Sa, Malvaldi, che lei, almeno su carta, ha messo in salvo una generazione che il Covid invece ha falcidiato?
«Qui però gli anziani sono paradigmatici di una categoria intera: quelli che hanno già dato. Ma chi l’ha detto che a 70 o 80 anni il contributo che puoi dare alla società si limita nel portare i nipoti al parco? Quello che possono davvero fare gli anziani è raccontare, le loro esperienze ad esempio. E siccome gli esseri umani devono la loro potenza alla capacità di raccontare storie, dovremmo tenerceli buoni. Molti, per raggiunti limiti d’età, hanno pochi interessi personali a lungo termine, ma grande interesse verso le generazioni future».
Incontriamo Rimediotti, Del Tacca, Aldo e l’ex sindacalista Ampelio, tra le «Bolle di sapone»: risolvono un giallo, commentano il bollettino sulle vittime del Covid e imprecano, ma mai accennano alla politica. Un po’ insolito per un bar di paese, non crede?
«Non ho scelto di lasciare da parte la politica, ma i partiti, perché cambiano sempre, quelli di oggi tra quattro anni potrebbero non esserci più. Ogni tanto con mia moglie scherziamo sul Pd dicendo che tra poco si chiamerà solo "P": Partito. È l’unica cosa su cui vanno d’accordo. Al BarLume due dei miei vecchietti sono di sinistra e gli altri due di destra, perché questa è l’Italia».
Suo nonno Varisello - cito - era «socialista, anticlericale e notevole bestemmiatore», lei è di sinistra, ma non acritico..
«Perché credo che la sinistra commetta un errore, quello di attribuire alla destra posizioni spesso inesistenti. È abbastanza meschino e non fa bene al dialogo. Un tempo si diceva "i comunisti mangiano i bambini" e oggi "quelli di destra sono tutti razzisti". Ma magari non è vero, forse la pensano solo in maniera diversa».
Lei è un chimico e si è espresso in più occasioni sulle affinità elettive tra scienza e letteratura. Oggi, alla luce di questa stagione dominata dai numeri, il ruolo degli scrittori-scienziati è cambiato?
«Il più grande autore di sempre, secondo me, è Heinrich Böll, che faceva il controllore sui treni, questo per dire che lo scrittore è indipendente dal lavoro che fa. Tuttavia aver studiato la scienza ti dà un vantaggio per certe descrizioni, analogie e metafore. In Italia abbiamo l’esempio di Primo Levi: Il Sistema Periodico è il libro perfetto. Io sono orgoglioso di essere uno "scienziologo". L’importante è sapere anche quando tacere. Mi si aprirebbe il cuore, ad esempio, se a proposito di pandemia uno scienziato interpellato dicesse: "Guardi, io ho studiato biologia e non epidemiologia quindi non sono competente"».

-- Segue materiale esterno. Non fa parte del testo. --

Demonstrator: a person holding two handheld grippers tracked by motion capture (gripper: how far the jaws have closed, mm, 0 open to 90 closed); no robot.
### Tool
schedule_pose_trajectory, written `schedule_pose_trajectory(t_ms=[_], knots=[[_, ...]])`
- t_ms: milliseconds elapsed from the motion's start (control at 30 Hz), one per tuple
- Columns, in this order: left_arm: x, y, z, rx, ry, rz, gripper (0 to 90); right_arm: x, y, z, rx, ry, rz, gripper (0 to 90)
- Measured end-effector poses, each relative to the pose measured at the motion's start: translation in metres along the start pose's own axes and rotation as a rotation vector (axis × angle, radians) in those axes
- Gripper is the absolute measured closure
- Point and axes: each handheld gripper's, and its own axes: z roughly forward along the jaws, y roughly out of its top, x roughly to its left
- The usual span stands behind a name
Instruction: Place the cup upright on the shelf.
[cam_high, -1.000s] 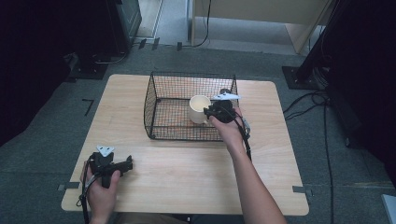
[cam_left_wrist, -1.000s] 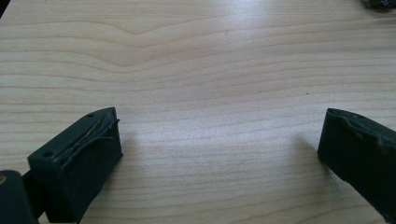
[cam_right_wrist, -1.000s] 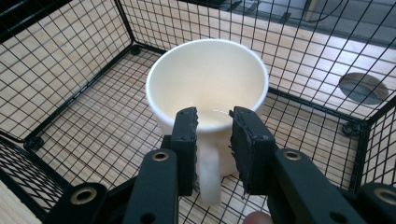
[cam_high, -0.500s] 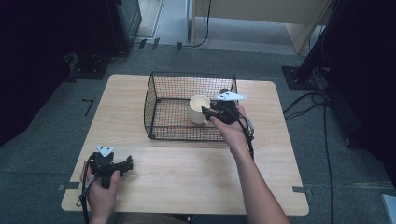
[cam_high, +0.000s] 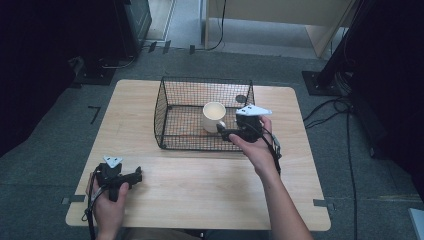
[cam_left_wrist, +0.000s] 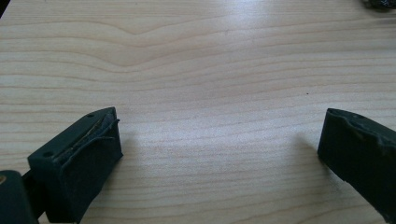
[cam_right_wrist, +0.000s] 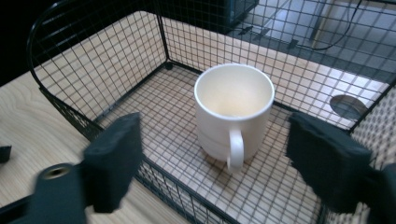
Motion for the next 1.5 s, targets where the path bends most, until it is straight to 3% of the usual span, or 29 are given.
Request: schedule_pose_trajectory(t_ms=[400,733,1500], knots=[[0.000,0.000,0.000,-0.001,0.000,-0.001,0.0,0.000,-0.025,-0.034,-0.016,-0.001,-0.015,0.4],[0.000,0.000,0.000,0.000,0.000,-0.001,0.0,-0.008,-0.049,-0.054,-0.006,-0.026,-0.006,0.0],[0.000,0.000,0.000,0.000,0.000,-0.001,0.0,-0.058,-0.129,-0.081,0.035,-0.151,0.103,0.0]])
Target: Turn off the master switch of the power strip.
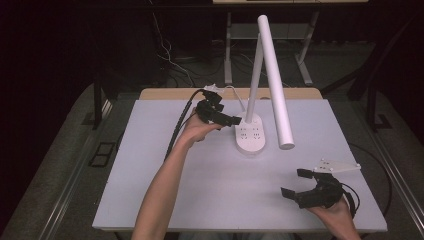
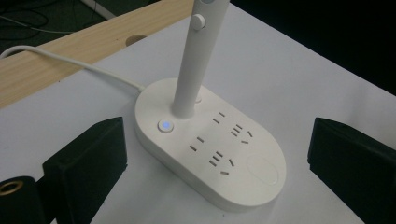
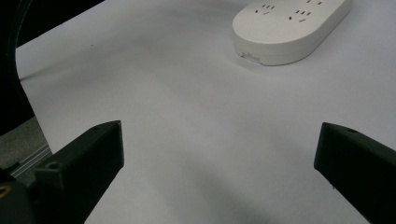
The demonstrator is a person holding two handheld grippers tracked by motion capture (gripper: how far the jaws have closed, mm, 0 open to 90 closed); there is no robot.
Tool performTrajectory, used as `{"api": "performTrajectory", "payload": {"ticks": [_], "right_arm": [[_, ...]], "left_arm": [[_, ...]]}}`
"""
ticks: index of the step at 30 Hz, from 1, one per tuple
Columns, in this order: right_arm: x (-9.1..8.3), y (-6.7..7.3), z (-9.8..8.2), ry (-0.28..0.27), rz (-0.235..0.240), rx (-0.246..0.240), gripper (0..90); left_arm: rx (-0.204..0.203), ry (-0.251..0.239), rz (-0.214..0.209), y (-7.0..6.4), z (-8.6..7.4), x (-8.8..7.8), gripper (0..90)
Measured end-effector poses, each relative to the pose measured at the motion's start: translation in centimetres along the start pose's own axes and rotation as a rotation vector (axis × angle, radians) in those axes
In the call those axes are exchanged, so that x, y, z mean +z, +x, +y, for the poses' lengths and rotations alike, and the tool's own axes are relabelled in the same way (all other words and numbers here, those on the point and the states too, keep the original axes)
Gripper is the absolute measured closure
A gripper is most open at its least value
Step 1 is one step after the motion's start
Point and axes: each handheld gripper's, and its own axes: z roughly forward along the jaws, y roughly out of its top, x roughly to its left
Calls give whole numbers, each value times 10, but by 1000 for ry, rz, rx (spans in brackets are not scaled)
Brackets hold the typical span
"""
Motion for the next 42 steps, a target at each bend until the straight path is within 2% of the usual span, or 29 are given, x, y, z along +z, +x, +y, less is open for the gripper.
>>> {"api": "performTrajectory", "payload": {"ticks": [3, 7, 11, 13, 15, 17, 18, 19, 21, 23, 26, 33, 36, 38, 39, 42], "right_arm": [[0, 0, 0, 2, 2, 0, 7], [0, 0, 0, 4, 4, 0, 8], [1, 0, 0, 8, 3, 1, 8], [1, 0, 0, 8, 3, 1, 8], [1, 0, 0, 7, 4, 0, 8], [0, 0, 0, 9, 5, -3, 8], [0, 0, 0, 9, 5, -2, 8], [0, 0, 0, 6, 4, 1, 8], [0, -1, 0, 5, 1, 3, 8], [0, -1, 0, 5, 1, 5, 8], [0, -1, 0, 5, 1, -1, 8], [1, 0, 0, 17, 7, 0, 8], [2, 0, -1, 24, 9, -1, 8], [2, 0, -1, 26, 10, -2, 8], [2, 0, -1, 28, 11, -1, 8], [3, 0, -1, 32, 11, -4, 8]], "left_arm": [[-23, -13, 3, 2, -1, 5, 44], [-30, -3, 10, 7, -2, 7, 48], [-50, -6, 17, 12, -2, 9, 93], [-92, -35, 31, 12, -2, 12, 132], [-96, -27, 36, 15, -2, 13, 142], [-131, -43, 33, 17, -2, 17, 166], [-133, -34, 30, 18, -2, 18, 176], [-159, -39, 22, 19, -3, 21, 183], [-159, -31, 20, 20, -3, 22, 198], [-181, -44, 23, 21, -5, 25, 221], [-180, -41, 31, 23, -6, 30, 254], [-180, -73, 38, 31, -9, 38, 426], [-212, -86, 40, 32, -11, 44, 481], [-205, -93, 37, 33, -11, 46, 509], [-227, -97, 33, 32, -12, 47, 521], [-227, -90, 28, 34, -14, 51, 550]]}}
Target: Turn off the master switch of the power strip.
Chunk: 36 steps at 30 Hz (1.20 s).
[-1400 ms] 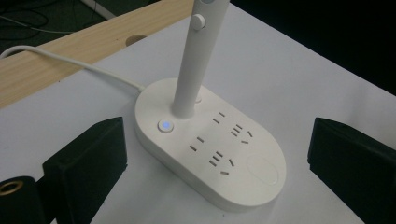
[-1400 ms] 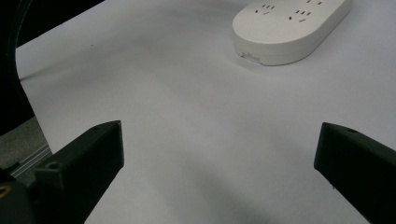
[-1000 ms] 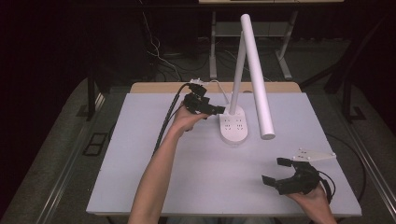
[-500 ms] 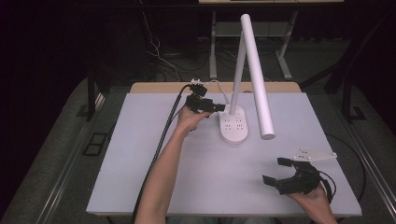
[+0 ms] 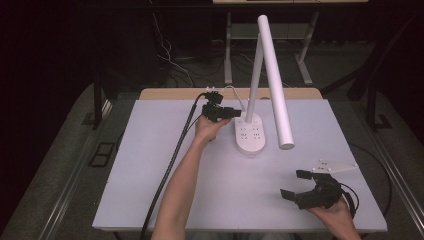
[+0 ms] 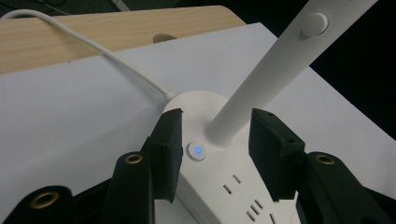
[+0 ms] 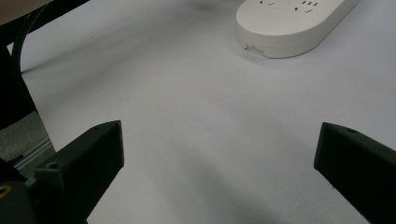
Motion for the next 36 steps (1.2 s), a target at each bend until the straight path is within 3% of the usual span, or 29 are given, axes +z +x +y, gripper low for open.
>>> {"api": "performTrajectory", "payload": {"ticks": [6, 22, 23, 27, 36], "right_arm": [[1, 1, 0, 6, 2, -1, 8], [0, 0, 0, 1, -9, 4, 8], [0, 0, 0, 1, -10, 2, 8], [0, 0, 0, 0, -9, 2, 8], [2, 1, 2, 4, -5, -4, 8]], "left_arm": [[-1, 2, -1, 2, -3, 5, 588], [22, 23, -5, 5, -11, 20, 807], [1, 18, -3, 4, -12, 21, 824], [-1, 22, 0, 5, -13, 23, 888], [-4, 55, 1, 7, -19, 34, 897]]}}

Pensa ancora che «il bar sia l’unica istituzione italiana democratica»?
«Sì, resta l’unico posto dove l’avvocato deve aspettare il proprio turno per il caffè come il diseredato. Non sarai mai fuori posto in un bar, a meno che tu non chieda un cappuccino alle cinque del pomeriggio (ride)».
Ma esiste ancora il bar?
«È cambiato, non è più il Bar Sport, ma un bar dove si fa un pranzo veloce con il muratore, il professionista e il professore che si guardano in cagnesco per capire chi si aggiudicherà la prima porzione di roastbeef. Mi viene in mente il fumetto di Nathan Never, dove la città era divisa per livelli e nel primo la gente per bene non poteva andare. Ecco, il bar è un immenso hub cilindrico che i livelli li attraversa tutti».
Giochiamo: immagini che il BarLume sia chiuso per lavori, deve sceglierne un altro tra il Piano Bar di De Gregori e quello dei "quattro amici" di Gino Paoli...
«I quattro amici al bar, troppo facile. Canzone stupenda».